◆ INFORMATION GIVEN ◆
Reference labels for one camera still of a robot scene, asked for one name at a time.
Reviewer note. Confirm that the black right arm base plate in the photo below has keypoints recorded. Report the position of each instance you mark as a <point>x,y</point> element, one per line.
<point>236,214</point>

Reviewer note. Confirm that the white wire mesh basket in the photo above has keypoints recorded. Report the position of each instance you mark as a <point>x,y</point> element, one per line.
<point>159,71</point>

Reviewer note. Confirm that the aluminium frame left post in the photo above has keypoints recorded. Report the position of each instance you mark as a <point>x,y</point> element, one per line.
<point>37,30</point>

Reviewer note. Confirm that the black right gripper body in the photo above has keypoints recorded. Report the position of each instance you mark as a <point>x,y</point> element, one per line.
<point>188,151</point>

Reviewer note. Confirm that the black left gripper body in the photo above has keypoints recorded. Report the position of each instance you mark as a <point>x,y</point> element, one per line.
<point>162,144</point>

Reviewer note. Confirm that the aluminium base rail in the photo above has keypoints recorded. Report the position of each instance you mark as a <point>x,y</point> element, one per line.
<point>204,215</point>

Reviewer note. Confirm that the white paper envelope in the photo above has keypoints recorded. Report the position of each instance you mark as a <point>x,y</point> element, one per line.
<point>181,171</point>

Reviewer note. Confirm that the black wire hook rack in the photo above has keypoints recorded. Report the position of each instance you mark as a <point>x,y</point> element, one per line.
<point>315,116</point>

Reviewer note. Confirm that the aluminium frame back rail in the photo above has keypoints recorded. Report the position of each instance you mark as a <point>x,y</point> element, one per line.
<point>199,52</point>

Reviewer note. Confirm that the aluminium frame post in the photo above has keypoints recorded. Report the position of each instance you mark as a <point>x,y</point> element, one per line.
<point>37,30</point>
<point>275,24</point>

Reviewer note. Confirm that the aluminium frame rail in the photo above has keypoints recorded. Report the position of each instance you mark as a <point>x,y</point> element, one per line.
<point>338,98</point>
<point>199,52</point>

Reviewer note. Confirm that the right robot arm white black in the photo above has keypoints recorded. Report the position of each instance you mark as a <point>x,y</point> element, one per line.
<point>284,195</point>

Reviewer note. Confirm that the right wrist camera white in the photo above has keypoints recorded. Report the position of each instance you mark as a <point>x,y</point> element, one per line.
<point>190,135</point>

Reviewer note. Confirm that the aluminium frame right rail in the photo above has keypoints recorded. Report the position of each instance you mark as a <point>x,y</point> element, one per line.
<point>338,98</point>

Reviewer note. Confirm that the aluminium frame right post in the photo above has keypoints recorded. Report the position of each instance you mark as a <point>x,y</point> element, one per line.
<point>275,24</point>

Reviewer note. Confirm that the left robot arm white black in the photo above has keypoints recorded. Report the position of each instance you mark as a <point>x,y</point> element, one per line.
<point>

◆ PROBLEM DETAILS ◆
All that belongs in your answer is the stretch of entries above from the line with "Reviewer note. Confirm that the aluminium base" through the line with "<point>181,171</point>", printed exactly.

◆ ANSWER BELOW ◆
Reviewer note. Confirm that the aluminium base rail in the photo above has keypoints recorded. Report the position of each instance you mark as a <point>x,y</point> element, one per line.
<point>204,215</point>

Reviewer note. Confirm that the white paper envelope in the photo above has keypoints recorded. Report the position of each instance you mark as a <point>x,y</point> element, one per line.
<point>181,171</point>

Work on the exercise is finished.